## To do
Give back the whole listing below exactly.
----- Dataset excerpt -----
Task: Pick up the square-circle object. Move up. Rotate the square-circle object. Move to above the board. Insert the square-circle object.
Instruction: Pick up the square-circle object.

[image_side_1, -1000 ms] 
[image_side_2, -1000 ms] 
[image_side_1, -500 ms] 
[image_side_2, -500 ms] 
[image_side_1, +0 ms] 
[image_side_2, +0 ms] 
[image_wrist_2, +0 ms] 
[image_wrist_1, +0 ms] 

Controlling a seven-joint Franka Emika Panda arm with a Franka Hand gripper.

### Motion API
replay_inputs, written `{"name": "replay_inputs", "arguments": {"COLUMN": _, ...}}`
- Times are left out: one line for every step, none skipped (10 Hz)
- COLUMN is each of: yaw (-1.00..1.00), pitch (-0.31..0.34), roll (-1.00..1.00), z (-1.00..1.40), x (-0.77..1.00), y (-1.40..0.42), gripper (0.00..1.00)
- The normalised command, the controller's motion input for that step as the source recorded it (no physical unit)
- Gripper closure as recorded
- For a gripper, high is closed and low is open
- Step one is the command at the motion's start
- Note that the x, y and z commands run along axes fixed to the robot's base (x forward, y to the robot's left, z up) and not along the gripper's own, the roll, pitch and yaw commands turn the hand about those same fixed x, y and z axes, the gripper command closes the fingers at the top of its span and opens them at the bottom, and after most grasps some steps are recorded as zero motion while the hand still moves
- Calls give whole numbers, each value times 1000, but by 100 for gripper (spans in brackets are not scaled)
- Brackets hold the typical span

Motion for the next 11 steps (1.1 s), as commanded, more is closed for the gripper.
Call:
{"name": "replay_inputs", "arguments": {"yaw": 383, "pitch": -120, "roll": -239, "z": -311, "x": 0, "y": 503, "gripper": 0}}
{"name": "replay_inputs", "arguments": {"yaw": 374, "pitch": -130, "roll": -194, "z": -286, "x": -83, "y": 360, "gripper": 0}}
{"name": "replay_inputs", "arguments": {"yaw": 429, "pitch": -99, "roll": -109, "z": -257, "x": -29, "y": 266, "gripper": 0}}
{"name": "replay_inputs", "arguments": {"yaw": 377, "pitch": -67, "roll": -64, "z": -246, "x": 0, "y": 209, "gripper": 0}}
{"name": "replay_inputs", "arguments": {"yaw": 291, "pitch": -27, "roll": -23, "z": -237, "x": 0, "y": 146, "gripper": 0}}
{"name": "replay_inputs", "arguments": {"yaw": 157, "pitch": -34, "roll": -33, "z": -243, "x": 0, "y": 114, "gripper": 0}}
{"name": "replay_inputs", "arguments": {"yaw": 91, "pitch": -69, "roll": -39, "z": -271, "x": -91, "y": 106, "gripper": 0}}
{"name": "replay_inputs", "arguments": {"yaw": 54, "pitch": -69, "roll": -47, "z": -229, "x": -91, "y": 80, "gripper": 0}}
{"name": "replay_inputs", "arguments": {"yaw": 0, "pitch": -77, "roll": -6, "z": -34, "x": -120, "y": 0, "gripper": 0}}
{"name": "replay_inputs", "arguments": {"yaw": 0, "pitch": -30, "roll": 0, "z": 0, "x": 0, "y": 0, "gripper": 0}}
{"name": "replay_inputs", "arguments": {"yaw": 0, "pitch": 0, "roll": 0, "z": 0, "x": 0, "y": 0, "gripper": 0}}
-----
## Result of this exercise
Task: Pick up the square-circle object. Move up. Rotate the square-circle object. Move to above the board. Insert the square-circle object.
Instruction: Pick up the square-circle object.

[image_side_1, -1000 ms] 
[image_side_2, -1000 ms] 
[image_side_1, -500 ms] 
[image_side_2, -500 ms] 
[image_side_1, +0 ms] 
[image_side_2, +0 ms] 
[image_wrist_2, +0 ms] 
[image_wrist_1, +0 ms] 

Controlling a seven-joint Franka Emika Panda arm with a Franka Hand gripper.

### Motion API
replay_inputs, written `{"name": "replay_inputs", "arguments": {"COLUMN": _, ...}}`
- Times are left out: one line for every step, none skipped (10 Hz)
- COLUMN is each of: yaw (-1.00..1.00), pitch (-0.31..0.34), roll (-1.00..1.00), z (-1.00..1.40), x (-0.77..1.00), y (-1.40..0.42), gripper (0.00..1.00)
- The normalised command, the controller's motion input for that step as the source recorded it (no physical unit)
- Gripper closure as recorded
- For a gripper, high is closed and low is open
- Step one is the command at the motion's start
- Note that the x, y and z commands run along axes fixed to the robot's base (x forward, y to the robot's left, z up) and not along the gripper's own, the roll, pitch and yaw commands turn the hand about those same fixed x, y and z axes, the gripper command closes the fingers at the top of its span and opens them at the bottom, and after most grasps some steps are recorded as zero motion while the hand still moves
- Calls give whole numbers, each value times 1000, but by 100 for gripper (spans in brackets are not scaled)
- Brackets hold the typical span

Motion for the next 11 steps (1.1 s), as commanded, more is closed for the gripper.
Call:
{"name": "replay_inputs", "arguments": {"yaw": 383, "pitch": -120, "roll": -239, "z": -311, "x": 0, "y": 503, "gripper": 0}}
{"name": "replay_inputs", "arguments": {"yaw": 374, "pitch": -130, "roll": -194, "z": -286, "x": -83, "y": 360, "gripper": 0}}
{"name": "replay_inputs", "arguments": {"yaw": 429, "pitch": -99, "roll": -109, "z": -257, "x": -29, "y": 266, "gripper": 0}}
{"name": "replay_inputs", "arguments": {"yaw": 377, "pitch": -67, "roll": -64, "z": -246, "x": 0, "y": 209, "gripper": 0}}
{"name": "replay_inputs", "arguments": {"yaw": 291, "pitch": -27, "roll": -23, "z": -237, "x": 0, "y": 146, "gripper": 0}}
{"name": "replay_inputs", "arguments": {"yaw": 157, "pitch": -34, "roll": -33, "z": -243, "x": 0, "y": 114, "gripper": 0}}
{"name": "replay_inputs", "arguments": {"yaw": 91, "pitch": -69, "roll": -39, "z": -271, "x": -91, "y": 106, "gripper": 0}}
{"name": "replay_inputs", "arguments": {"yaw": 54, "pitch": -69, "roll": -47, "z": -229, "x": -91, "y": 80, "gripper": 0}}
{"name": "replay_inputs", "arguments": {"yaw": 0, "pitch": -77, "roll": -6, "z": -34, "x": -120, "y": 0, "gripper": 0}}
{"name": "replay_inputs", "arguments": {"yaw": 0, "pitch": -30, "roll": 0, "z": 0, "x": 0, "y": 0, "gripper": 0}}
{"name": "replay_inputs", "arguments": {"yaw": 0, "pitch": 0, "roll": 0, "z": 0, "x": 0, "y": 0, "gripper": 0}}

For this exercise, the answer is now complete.